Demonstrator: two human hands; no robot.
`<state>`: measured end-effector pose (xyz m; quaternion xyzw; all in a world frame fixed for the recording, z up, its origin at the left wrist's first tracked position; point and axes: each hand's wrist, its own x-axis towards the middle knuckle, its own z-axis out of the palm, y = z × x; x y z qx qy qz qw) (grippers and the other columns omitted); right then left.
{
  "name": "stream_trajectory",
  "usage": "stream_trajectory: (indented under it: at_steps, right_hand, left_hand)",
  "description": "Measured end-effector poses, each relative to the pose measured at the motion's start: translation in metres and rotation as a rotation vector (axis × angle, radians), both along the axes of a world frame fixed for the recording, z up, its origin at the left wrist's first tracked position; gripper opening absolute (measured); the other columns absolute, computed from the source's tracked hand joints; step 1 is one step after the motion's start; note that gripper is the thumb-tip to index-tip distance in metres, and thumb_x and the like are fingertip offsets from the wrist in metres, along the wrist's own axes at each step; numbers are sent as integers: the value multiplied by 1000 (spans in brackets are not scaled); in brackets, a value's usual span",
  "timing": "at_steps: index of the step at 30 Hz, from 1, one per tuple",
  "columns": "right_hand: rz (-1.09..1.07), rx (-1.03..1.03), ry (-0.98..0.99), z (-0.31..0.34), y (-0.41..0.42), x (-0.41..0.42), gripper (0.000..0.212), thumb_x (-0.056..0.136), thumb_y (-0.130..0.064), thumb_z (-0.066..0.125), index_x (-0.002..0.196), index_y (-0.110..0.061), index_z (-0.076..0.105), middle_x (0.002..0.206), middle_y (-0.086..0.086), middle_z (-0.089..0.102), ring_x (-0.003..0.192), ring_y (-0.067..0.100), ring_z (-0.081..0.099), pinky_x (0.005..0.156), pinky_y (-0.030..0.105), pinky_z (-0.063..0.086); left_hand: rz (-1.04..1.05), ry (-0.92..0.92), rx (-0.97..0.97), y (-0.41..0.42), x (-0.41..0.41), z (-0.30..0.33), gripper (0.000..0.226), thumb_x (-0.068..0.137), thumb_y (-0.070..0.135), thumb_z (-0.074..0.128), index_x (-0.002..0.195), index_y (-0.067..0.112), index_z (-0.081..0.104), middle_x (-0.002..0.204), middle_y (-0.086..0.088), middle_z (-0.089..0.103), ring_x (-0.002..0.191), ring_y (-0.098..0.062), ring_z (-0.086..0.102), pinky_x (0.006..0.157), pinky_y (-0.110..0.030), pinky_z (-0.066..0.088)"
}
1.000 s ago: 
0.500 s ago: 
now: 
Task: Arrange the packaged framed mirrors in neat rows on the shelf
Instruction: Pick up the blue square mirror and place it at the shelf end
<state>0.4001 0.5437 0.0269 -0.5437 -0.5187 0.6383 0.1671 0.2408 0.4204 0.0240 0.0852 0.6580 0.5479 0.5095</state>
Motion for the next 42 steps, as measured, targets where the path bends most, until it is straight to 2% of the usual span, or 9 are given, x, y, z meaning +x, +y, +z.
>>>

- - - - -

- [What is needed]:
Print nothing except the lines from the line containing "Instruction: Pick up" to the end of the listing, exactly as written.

- [Your response]:
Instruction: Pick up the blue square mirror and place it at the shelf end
<state>0.4001 0.5437 0.0269 -0.5437 -0.5187 0.6383 0.1671 0.2408 0.4204 0.0240 0.0852 0.6580 0.5479 0.5095</state>
Motion for the next 42 steps, as measured, targets where the path bends most, until it is straight to 2% of the usual span, or 9 are given, x, y, z meaning +x, +y, +z.
>>>

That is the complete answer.